Buradaki 3 ağaç, 2B, 3. Boğaz köprüsü
ve Yeni havaalanı projeleriyle “katli vaciptir” denilen milyonlarca ağacın
sözcüsüydü. Gezi parkında başlayan ayaklanma, AKP hükümetinin, yandaşlarını zengin
etmek için yaptığı, saymakla bitiremeyeceğim hırsızlıklara tepkiydi.
Halk ayaklandı. Ben de ayaklananlar
arasındayım. Zira biz artık ceberut başbakanın ne içeceğimize, ne yiyeceğimize,
kiminle ve nasıl sevişeceğimize, kaç çocuk yapacağımıza, hangi ibadethaneyi
kullanacağımıza bizim adımıza karar verme cüretine isyan ettik.
Zira biz sermayenin fütursuzca,
hükümetten aldığı destekle iş cinayetleri işlemeye devam etmesine isyan ettik.
Zira biz, var olan laikliği beğenmezken, (Sünni) diyanet işleri bakanlığının
olduğu, imamların devlet memuru yapıldığı bir ülkede laiklik zaten yarımdı,
sorunluydu derken, onun da kuşa çevrilmesine isyan ettik.
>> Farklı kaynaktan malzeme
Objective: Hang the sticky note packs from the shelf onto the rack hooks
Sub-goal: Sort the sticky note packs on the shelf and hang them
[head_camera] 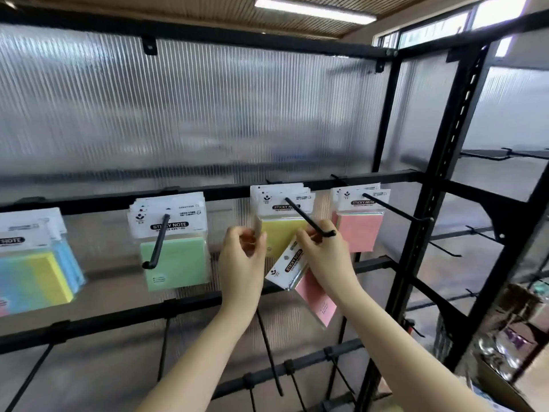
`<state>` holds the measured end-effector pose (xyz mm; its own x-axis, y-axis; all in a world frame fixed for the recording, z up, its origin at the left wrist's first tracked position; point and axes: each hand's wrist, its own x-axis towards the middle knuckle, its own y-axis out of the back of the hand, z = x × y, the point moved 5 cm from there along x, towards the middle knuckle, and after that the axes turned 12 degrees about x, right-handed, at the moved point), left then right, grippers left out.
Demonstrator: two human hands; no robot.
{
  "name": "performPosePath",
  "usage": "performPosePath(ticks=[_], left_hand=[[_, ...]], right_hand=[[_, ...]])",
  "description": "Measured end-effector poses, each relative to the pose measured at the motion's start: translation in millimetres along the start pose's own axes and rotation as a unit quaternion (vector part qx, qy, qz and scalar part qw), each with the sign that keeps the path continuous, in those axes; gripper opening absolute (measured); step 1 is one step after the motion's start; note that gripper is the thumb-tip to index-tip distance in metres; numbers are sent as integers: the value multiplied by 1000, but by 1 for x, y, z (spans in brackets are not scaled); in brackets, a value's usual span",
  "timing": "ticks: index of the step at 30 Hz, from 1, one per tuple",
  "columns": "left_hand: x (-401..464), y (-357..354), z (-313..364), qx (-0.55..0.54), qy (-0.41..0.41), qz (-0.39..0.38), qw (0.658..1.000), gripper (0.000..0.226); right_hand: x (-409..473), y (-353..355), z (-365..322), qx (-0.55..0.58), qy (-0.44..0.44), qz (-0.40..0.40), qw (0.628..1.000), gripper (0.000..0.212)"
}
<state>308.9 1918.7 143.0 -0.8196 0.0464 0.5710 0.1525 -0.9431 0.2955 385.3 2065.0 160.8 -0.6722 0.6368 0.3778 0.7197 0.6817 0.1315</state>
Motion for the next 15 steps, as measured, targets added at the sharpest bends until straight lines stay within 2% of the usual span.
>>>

Zira biz
hapishanelerin dolup taşmasına, gazetecilerin, avukatların, öğrencilerin, seçilmiş
vekillerin, belediye başkanlarının, meclis üyelerinin olmayan suçlarla hapse
tıkılmasına, hasta mahpusların birer birer tahliye edilmeden ölmesine isyan
ettik...."
Diye devam ediyordu makalem. Aradan 1
yıl geçti. AKP hükümeti doğayı ve insanları katletmeye devam etti. En son Soma
katliamı, devlet - patron suç ortaklığını, AKP- Sermaye suç ortaklığını gözler
önüne serdi.
Son bir yılda bir kez daha gördük ki:
Gezi’nin Soma ile Soma’nın Roboski’yle, Roboski’nin Cumartesi Anneleriyle
ilişkisi var. Bu katliamların tümünün merkezi aynı adrestir: Devlet-Patron suç
ortaklığıdır. Zulüm imparatorluğudur. Sermayenin dini, imanı, ırkı, rengi
olmaz. İslamcı sermaye kötüdür, Hıristiyan ya da ateist sermayedar iyidir demek
saflık ya da konuyu bilmemekten kaynaklanır. Doğayı kirleten de, diktatörlere
destek veren de bu sermaye sınıfıdır. Özellikle son 30 yılda iş cinayetlerinin,
kirletilen nehirlerin, denizlerin, yağmalanan sahillerin, yok edilen ormanların
ve göllerin sorumlusu-suçlusu emekçiler-çapulcular, mülksüzler değildir. Büyük
mülk sahipleridir. “Ulusal” ve uluslararası tekellerdir. Bunlardan birisinin
kişi olarak “iyi görünmesi” sizi yanıltmasın. Hafızanızı tazeleyin, Kenan
Evren’in darbe yaparken, Tayyip Erdoğan’ın ilk iktidara gelirken, bu sermaye
sınıfı tarafından desteklendiğini anımsayın. Bu patronların ellerinde,
pazar-paylaşım için çıkartılan savaşlarda öldürülen, yerlerinden yurtlarından
göç ettirilen insanların kanı vardır. Küresel sermaye sözcülerinin,
‘Küreselleşme iyidir’ safsatalarının arkasında, küresel suç ortaklığı yatmaktadır.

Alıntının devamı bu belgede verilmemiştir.